» WORK ORDER: Please copy each line of the listing below in which the word "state" appears.

★ ★ ★ ★ ★

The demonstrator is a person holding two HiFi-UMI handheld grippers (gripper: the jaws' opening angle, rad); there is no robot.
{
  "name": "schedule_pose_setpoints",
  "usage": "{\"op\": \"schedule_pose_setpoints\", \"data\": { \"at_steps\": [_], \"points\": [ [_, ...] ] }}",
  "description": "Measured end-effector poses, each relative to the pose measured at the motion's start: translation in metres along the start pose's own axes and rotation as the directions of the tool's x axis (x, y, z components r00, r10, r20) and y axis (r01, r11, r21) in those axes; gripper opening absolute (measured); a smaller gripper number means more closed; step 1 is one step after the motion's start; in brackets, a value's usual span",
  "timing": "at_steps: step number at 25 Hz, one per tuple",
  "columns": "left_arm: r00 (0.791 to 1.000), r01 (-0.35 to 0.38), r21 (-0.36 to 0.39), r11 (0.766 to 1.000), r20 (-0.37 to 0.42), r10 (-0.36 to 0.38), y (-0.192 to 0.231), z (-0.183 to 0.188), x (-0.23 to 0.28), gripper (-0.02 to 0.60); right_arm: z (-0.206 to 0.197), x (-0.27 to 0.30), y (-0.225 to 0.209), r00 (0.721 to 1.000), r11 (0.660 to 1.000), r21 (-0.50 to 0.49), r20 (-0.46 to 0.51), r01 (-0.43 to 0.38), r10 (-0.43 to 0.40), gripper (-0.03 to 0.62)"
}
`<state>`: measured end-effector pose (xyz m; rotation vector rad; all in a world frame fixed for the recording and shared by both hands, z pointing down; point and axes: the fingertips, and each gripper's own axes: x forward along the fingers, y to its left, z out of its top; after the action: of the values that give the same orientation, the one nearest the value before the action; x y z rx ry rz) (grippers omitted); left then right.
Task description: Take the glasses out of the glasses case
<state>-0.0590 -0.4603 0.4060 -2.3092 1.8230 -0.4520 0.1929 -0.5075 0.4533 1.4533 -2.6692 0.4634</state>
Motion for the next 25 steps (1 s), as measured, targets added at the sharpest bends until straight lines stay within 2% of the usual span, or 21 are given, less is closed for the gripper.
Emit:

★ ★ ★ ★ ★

» SOLVED PROBLEM:
`<state>`: measured end-effector pose (xyz m; rotation vector rad; all in a world frame fixed for the recording and shared by both hands, z pointing down; point and axes: the fingertips, and each gripper's own axes: x forward along the fingers, y to its left, z out of its top; after the action: of the values that give the same orientation, the one nearest the value before the action; x y z rx ry rz) (grippers omitted); left then right.
<state>-0.0590 -0.4603 0.4060 -2.3092 1.8230 -0.4520 0.1929 -0.5075 0.4533 1.4533 -2.6692 0.4634</state>

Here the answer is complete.